Komponenten der Exit-Strategie
Die Diözesandatenschutzbeauftragten für die (Erz-)Bistümer Freiburg, Fulda, Limburg, Mainz, Rottenburg-Stuttgart, Speyer und Trier haben in ihrem jüngst vorgelegten Tätigkeitsbericht (hier geht es zur PDF-Datei auf der Homepage des Katholischen Datenschutzzentrums Frankfurt am Main) Bausteine einer sinnvollen Exit-Strategie aufgezeigt, die den Verantwortlichen helfen sollen, den Risiken aus dem Einsatz der Microsoft Clouddienste in anstehenden Umstellungsprojekten zu begegnen.
- Prognose der im Fall einer Rückmigration anfallenden Datenvolumen erstellen - Da in den nicht-cloudbasierten Microsoftprogrammen der Speicherplatz auf Anwenderebene meist geringer ist als in der Microsoft-Cloud (bei Outlook z.B. 1 GB konventionell je Postfach statt 100 GB je Postfach in Office 365), sollte im Fall einer Rückübertragung mit deutlich höheren Datenmengen kalkuliert werden. Bestehende Inhouse-Rechenzentrumsinfrastrukturen werden die zukünftig anfallende Datenmengen daher bereits nach wenigen Betriebsjahren kaum mehr aufnehmen können, was eine Planung von Speicherplatzalternativen oder konsequente Speicherplatzbegrenzungen auch in den Cloudservices im Rahmen der Ausstiegsstrategie erforderlich macht.
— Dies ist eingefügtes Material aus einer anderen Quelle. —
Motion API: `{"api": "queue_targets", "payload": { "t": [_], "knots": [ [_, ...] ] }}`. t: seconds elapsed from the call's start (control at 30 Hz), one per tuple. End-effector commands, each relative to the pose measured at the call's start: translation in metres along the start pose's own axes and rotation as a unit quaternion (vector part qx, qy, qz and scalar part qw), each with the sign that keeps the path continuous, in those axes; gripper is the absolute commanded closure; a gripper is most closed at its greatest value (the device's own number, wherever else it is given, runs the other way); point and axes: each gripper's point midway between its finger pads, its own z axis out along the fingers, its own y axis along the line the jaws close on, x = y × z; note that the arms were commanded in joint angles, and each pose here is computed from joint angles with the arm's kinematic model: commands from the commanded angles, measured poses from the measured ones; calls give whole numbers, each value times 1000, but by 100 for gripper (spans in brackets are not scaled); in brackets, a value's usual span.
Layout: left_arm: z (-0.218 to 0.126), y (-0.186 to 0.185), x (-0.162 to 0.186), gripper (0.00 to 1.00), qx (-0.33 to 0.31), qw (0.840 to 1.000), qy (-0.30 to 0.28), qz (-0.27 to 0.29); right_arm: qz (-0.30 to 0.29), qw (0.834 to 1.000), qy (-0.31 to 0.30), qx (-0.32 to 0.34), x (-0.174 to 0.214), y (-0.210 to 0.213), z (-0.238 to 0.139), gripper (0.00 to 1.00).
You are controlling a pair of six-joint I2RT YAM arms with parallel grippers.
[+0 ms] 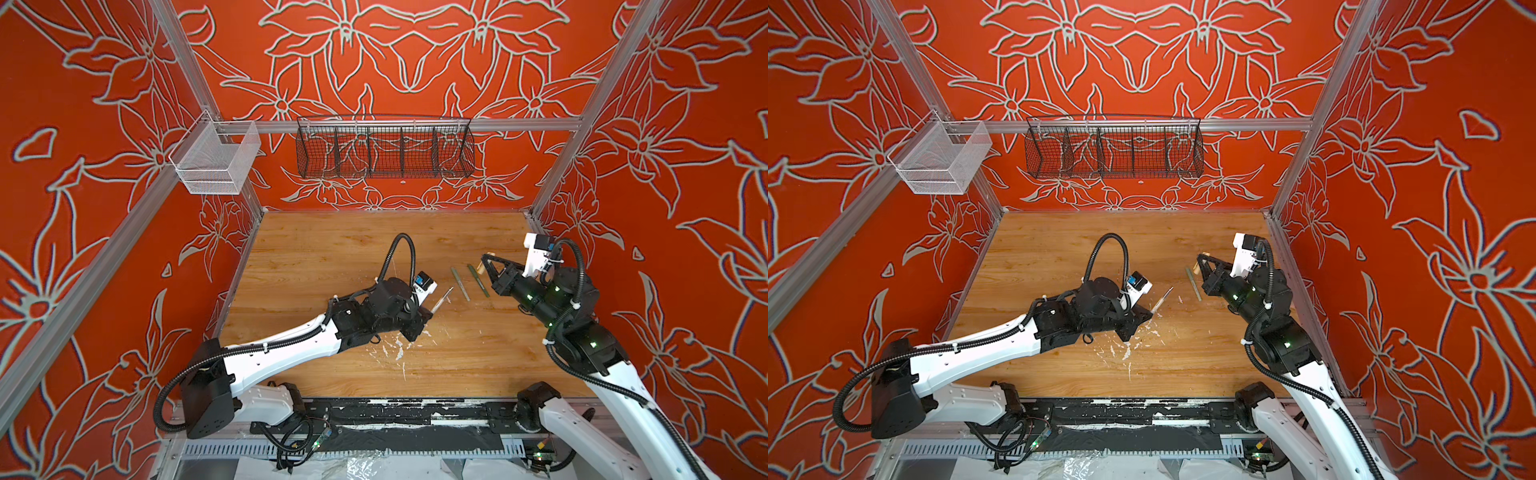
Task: Insert the pens into the pen caps
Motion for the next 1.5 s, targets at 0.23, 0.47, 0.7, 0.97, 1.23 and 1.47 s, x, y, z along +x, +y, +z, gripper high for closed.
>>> {"api": "queue_targets", "payload": {
  "t": [0.23,0.47,0.7,0.97,1.23,1.47],
  "knots": [
    [33,29,104,100,-58,979,182,-71,11,994,76,74,58,-51,6,100],
    [58,37,146,100,-102,954,272,-69,-3,992,86,89,68,-62,4,100],
    [69,35,168,100,-108,941,311,-73,-8,992,86,93,71,-66,4,100],
    [66,36,166,62,-114,938,321,-62,-20,992,87,86,66,-61,8,100],
    [73,43,149,45,-120,943,308,-41,-22,992,94,81,70,-62,13,100],
    [75,41,146,51,-90,947,301,-60,-22,992,94,82,69,-60,6,100]
  ]
}}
- Rückübertragung der Daten in das eigenen Rechenzentrum (Insourcings) oder zu eine europäischen Cloud-Dienstleister planen — Da eine Rückmigration in eigene Rechenzentren in vielen Fällen kaum möglich sein wird, unter anderem weil die benötigten Rechenzentrumsinfrastruktur nach der Verlagerung meist abgebaut oder zumindest nicht weiter ausgebaut werden wird, sollten geeignete Dienstleister identifiziert und vertraglich gebunden werden, auf die eine Rückübertragung der Dienste und Daten kurzfristig, regelmäßig wohl innerhalb der meistens 90-tägigen Kündigungsfrist der Microsoft-Services, möglich ist.
- Prognose der im Fall einer Rückmigration anfallenden Personalressourcen und Infrastrukturen — Die erwarteten personellen sowie hardware- und softwareseitigen Beschaffungen im Fall einer Rückübertragung der Produktivsysteme sollte prognostiziert und in Beschaffungsplänen fixiert werden. Da mit der Migration in die Microsoft-Cloud in vielen Fällen auch ein Ausbau der Nutzung der angebotenen Services verbunden sein wird, sollte bei jeder Aktivierung von bislang nicht genutzten Diensten (z.B. Microsoft Teams) auch festgelegt werden, ob diese im Fall einer Rückmigration beibehalten werden sollen. Die in diesem Fall (i.d.R. zusätzlich) erforderliche Hard- und Software sollte in den Beschaffungsplänen berücksichtigt und im Budget eingepreist werden.
- Simulation der Rückübertragung - Um sicherzustellen, dass im Fall einer erforderlichen Rückübertragung aller Verarbeitungen aus der Plattform der Microsoft-Cloud im gegebenen Zeitrahmen migriert werden können, sollte die Rückmigration anhand von Stichproben simuliert und überprüft werden. Die Simulationen ermöglichen eine Prognose der Laufzeit einer möglichen Datenrückübertragung und unterstützt dabei, mögliche Hard- und Softwareprobleme aufzudecken.
- Laufende Verifizierung und Anpassung der Ausstiegsstrategie – Mit Blick auf die laufende Weiterentwicklung der Office 365 Dienste und der Angebote der Microsoft-Cloud, aber auch mit Blick auf sich ändernde technische Standards und branchenspezifische Vorgaben, ist die Exit-Strategie regelmäßig zu überprüfen und anzupassen. In diesem Rahmen sollten auch die zuvor erstellen Prognosen verifiziert werden, um gegebenenfalls Dienstleitungsverträge und Beschaffungspläne anpassen zu können.
Fazit
Die insbesondere von kirchlichen Datenschutzaufsichten regelmäßig geforderten Exit-Strategien beim Einsatz von Office365 auf der Plattform der Microsoft-Cloud wir in der Praxis von Unternehmen und Einrichtungen häufig »stiefmütterlich« behandelt. Dabei ist der Entwurf einer geeigneten Strategie zur Rückmigration aller Daten im Rahmen eines notwendigen Ausstiegs aus der Onlinewelt von Microsoft bei weitem nicht so komplex wie vielfach befürchtet. Deutlich schwerer als die technischen und organisatorischen Fragen wiegt wohl meist das Eingeständnis, dass eine datenschutzrechtlich unbedenkliche Nutzung und ein finanziell risikofreier Einsatz von Office 365 nach wie vor weder möglich und nicht in Sicht sind.